63 miRNAs são preferencialmente enriquecida em EVs LIM1863 derivados

para avaliar se alguns miRNAs são especificamente classificados em EVs Foi realizada uma análise de miRNA-enriquecimento para A33-Exos, EpCAM-Exos e sMVs. MiRNAs com 2 vezes muda em relação ao miARNs CL foram filtrados, dando origem a 63 miARNs para comparação (Tabela 2). representação miARN foi mais proeminente em purificada A33-Exos (56 miARNs representado, dos quais 32 são selectivamente enriquecido em relação ao outro VE), seguido de EpCAM-Exos (25 miARNs, 2 enriquecido selectivamente) e sMVs (13 miARNs, 4 enriquecido selectivamente) (Quadro 2, Figura 2D). Existem apenas 6 sequências de miRNA comuns a todos os três subtipos de EV, incluindo três miRNAs ‘vertente de passageiros “(miRNA * sequências) (miR-451a, miR-4454, miR-7641, deixe-7a-3p *, deixe-7F-1 -3p * e miR-574-5p *). Até agora, apenas miRNA-451a já havia sido observado em EVs (EVs derivadas de células-tronco embrionárias, [53]). O significado de três miARN * sequências em comum a todos os três subtipos de EV não é claro nesta fase e deve aguardar a análise de um número estatisticamente significativo de amostras EV derivadas de outras fontes de linhas de células de CRC. No geral, no enriquecida 63 miRNA conjunto de dados que observamos 12 certos miRNA * seqüências, três dos quais (deixe-7a-3p *, deixe-7F-1-3p *, miR-574-5p *), são altamente representados em todos EV subpopulações (Tabela 2).

a seguir, examinou a 63 miRNA conjunto de dados (Tabela 2) para verificar se havia alguma miRNAs que permitiram distinção entre exossomos (A33-Exos e EpCAM-Exos) e sMVs. Esta análise revelou 7 miRNAs significativamente enriquecido em exossomos (320b hsa-miR-320a, -320c, -320d 221-3p, -374-5p e -200C-3p), em comparação com sMVs.

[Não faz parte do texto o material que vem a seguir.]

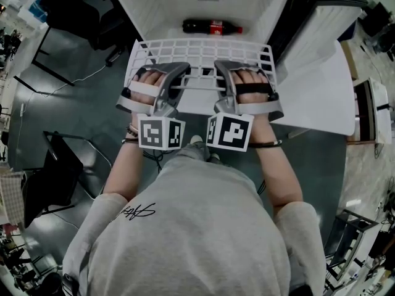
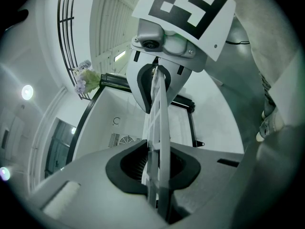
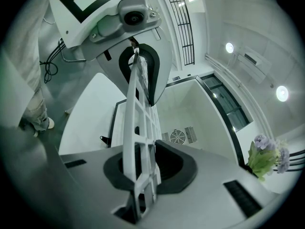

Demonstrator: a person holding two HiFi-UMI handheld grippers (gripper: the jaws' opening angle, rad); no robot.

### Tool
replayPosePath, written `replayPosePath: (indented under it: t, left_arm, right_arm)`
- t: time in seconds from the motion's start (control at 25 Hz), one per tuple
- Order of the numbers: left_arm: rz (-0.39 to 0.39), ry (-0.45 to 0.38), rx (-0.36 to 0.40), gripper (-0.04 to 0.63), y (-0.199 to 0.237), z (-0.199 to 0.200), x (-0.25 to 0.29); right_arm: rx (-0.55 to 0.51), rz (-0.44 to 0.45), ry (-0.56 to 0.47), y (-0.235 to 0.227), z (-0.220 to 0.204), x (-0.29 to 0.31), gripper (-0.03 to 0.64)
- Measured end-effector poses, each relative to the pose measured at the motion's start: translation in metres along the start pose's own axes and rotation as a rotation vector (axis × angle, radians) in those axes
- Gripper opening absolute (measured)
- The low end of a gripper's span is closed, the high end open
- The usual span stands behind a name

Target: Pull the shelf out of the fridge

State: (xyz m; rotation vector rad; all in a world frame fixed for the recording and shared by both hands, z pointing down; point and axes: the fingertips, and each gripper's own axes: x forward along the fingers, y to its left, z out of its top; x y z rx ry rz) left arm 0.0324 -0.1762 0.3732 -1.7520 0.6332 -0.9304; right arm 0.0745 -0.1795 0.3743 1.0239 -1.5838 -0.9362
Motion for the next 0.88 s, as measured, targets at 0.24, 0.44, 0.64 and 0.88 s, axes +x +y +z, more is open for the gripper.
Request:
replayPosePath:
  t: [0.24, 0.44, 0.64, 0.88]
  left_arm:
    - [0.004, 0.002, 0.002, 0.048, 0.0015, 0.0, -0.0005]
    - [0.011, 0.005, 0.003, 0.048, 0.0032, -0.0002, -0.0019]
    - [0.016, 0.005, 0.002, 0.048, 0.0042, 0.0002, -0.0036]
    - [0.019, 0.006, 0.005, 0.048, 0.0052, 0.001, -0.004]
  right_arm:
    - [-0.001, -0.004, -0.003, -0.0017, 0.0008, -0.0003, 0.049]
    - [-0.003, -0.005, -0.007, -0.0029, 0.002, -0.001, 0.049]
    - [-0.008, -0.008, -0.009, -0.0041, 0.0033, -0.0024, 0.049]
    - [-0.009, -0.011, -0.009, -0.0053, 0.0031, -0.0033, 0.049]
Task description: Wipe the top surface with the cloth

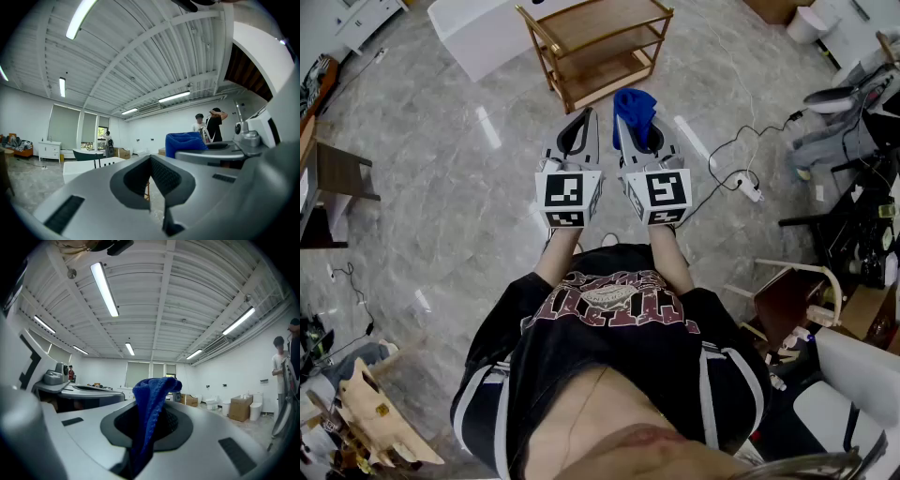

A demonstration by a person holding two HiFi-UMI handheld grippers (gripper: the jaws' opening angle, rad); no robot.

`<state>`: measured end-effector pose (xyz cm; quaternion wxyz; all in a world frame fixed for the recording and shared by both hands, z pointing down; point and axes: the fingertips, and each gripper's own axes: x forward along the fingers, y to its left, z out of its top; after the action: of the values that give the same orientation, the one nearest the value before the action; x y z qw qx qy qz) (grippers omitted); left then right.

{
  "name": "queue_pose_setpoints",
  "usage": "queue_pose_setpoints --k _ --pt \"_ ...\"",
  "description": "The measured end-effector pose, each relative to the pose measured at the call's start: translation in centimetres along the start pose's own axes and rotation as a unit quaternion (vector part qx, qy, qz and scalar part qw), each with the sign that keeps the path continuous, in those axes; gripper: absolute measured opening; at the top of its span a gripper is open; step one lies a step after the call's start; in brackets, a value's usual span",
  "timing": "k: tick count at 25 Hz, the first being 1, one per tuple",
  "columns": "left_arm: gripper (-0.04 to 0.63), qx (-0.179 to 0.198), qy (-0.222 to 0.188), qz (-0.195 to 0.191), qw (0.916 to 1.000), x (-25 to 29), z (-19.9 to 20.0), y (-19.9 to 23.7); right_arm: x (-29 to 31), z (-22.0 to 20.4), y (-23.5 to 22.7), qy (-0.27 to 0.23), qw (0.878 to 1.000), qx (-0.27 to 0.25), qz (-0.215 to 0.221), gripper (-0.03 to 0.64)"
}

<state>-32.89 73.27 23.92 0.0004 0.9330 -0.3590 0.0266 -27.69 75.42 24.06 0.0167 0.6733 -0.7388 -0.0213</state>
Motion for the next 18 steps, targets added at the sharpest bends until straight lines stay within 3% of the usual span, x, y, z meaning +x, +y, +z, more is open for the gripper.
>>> queue_pose_setpoints --k 18 --pt "0.046 -0.003 0.008 -0.01 0.9999 4.5 -1.0 0.0 2.4 -1.0 -3.3 0.002 1.0 0.006 -0.009 0.057"
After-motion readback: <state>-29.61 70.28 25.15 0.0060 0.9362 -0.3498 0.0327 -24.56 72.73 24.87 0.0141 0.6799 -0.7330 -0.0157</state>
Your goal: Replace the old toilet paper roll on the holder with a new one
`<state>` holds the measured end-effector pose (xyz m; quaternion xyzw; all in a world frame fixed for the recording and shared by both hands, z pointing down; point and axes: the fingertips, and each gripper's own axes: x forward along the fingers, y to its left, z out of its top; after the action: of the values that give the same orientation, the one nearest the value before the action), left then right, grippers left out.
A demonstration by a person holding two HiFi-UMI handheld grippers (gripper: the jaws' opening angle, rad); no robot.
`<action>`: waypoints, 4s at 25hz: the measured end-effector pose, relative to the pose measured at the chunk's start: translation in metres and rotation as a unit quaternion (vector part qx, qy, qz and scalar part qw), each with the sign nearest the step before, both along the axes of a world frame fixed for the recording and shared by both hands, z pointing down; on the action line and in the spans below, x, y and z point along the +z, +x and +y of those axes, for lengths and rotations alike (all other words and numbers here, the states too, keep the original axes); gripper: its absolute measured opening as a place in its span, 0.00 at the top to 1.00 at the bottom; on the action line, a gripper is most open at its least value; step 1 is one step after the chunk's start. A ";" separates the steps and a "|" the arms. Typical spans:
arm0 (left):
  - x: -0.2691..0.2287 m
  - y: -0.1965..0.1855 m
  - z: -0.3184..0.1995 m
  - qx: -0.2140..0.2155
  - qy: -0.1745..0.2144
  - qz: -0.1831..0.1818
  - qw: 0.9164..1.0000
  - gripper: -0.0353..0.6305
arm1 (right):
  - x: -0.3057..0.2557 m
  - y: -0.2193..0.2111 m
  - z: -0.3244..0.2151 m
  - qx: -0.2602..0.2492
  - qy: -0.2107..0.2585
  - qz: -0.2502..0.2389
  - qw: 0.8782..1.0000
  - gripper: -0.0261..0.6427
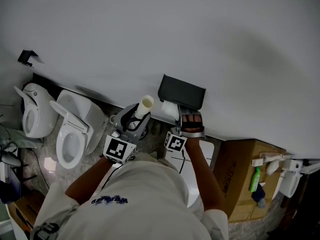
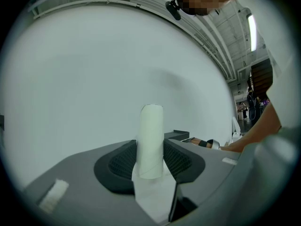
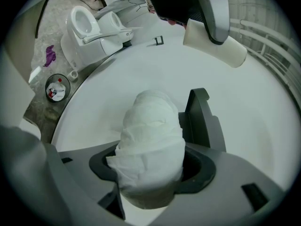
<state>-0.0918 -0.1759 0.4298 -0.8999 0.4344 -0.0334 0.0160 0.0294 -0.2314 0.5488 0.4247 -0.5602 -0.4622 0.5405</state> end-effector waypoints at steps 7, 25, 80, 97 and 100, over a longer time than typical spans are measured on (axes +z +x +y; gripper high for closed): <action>0.002 0.000 0.000 0.000 -0.001 -0.002 1.000 0.68 | -0.002 -0.004 -0.002 -0.002 0.006 -0.002 1.000 0.52; 0.003 -0.007 0.000 -0.005 -0.003 0.003 1.000 0.68 | 0.001 -0.016 -0.004 -0.008 0.003 -0.008 1.000 0.52; -0.012 -0.010 0.043 0.000 -0.014 -0.006 1.000 0.68 | -0.096 0.051 0.127 0.143 -0.008 -0.509 0.848 0.58; -0.017 -0.039 0.126 -0.035 0.004 0.052 0.998 0.68 | -0.139 0.055 0.230 0.100 0.003 -0.630 0.770 0.73; -0.012 -0.041 0.144 -0.044 0.002 0.061 0.997 0.68 | -0.148 0.056 0.251 0.094 0.005 -0.631 0.770 0.77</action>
<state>-0.1323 -0.0322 0.4176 -0.8802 0.4740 0.0215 -0.0098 0.0854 0.0191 0.4007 0.6740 -0.7303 -0.0402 0.1040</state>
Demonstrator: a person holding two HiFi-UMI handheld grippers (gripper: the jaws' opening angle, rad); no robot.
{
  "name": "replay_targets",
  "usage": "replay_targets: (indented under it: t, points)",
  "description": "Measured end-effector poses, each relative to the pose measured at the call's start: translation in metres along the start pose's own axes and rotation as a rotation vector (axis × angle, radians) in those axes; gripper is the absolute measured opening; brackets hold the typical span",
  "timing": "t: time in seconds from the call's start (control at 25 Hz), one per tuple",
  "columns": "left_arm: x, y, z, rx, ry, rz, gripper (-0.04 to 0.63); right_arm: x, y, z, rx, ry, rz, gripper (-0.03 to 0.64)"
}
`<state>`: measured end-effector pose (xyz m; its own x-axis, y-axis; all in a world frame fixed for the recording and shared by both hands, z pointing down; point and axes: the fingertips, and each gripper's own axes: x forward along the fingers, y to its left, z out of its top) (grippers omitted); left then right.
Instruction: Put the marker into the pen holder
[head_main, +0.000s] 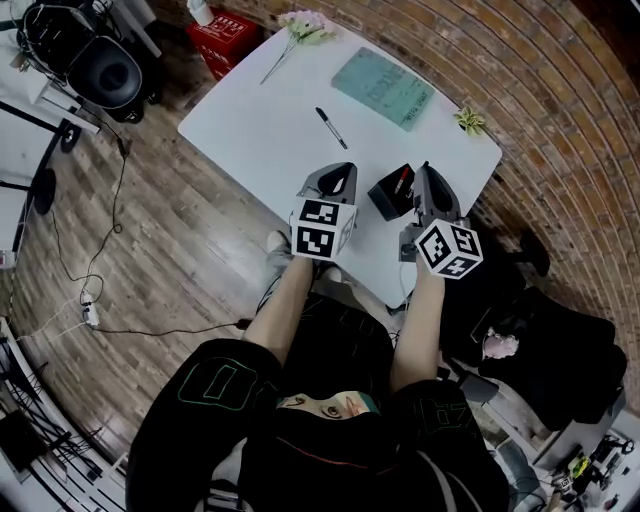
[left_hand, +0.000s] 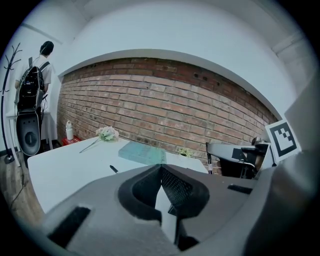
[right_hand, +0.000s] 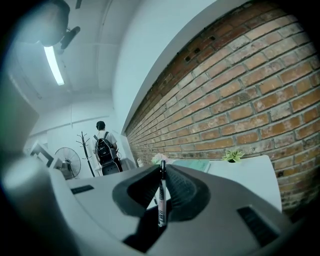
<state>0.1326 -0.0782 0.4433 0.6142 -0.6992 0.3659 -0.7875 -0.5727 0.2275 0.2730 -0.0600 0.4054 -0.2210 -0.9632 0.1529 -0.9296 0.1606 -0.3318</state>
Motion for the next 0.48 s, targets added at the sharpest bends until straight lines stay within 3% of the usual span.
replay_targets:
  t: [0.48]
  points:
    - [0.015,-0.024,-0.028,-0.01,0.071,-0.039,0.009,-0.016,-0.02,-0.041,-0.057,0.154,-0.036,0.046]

Surpreendentemente, miRs-320a /b, -221-3p e -200C-3pc teve mais de 1.000 TPM em cada biblioteca exosome com 1,18-2,28 log

2 rácio vezes alterações em comparação com os valores correspondentes no intervalo de 500-800 TPM ( -0.33-1.88 log mudanças

2 vezes) em sMVs e bibliotecas CL. MiR-320a está implicada no CRC devido à sua capacidade para suprimir a proliferação celular por segmentação β-catenina [54]. A expressão de miR-320a podem ser utilizados para avaliar o risco de CRC metástase devido à sua capacidade para se ligarem directamente à 3’UTR do neurofilina (NRP-1), um co-receptor de factor de crescimento epitelial vascular [55]. A presença de miR-320a no plasma foi classificado como um biomarcador potencial para a detecção precoce de CRC [44]. miR-221-3p, juntamente com miR-222 que também ver na altamente expresso 254 miARN conjunto de dados (Tabela S1), foi validado experimentalmente para regular a proliferação celular por segmentação p27 /KIP1, um inibidor do ciclo celular e um supressor de tumor, para promover a tumorigénese [56], [57]. Curiosamente, os níveis elevados de miR-222, juntamente com miR-17-3p, -135b, -92 e -95, têm sido relatados em CRC plasma do paciente e tecido tumoral [58]. miR-200c, que, juntamente com o miR-141 é um membro do conjunto de miR-141~200c (conjunto 59, Tabela S2), bem como a família de miR-8 (Tabela S3) tem como alvo o dedo de zinco-E-box repressor transcricional homeobox 1/2 (ZEB1 /2) [59] e SIP1 [60] é um indutor de ligação de EMT crítico em diversos tipos de cancro, incluindo o colorrectal [61]. Circulando miR-141 é um biomarcador potencial para CRC metástase [62]

Uma característica marcante dos 63 miRNAs (TPM 5). Enriquecidos em EVs LIM1863 derivados (Tabela 2) foi a observação de que 38 eram representado exclusivamente no

um

ou

outro outro dos três bibliotecas EV, relativas à biblioteca CL. Acima de tudo, foi a constatação de que 32/38 miRNAs identificados foram exclusiva para A33-Exos. Destes, miRs-19a-3p, -19b-3p, a família miR-378 (miRs-378a-3p, -378c e -378d), -107 e o miR-320a /b predominam.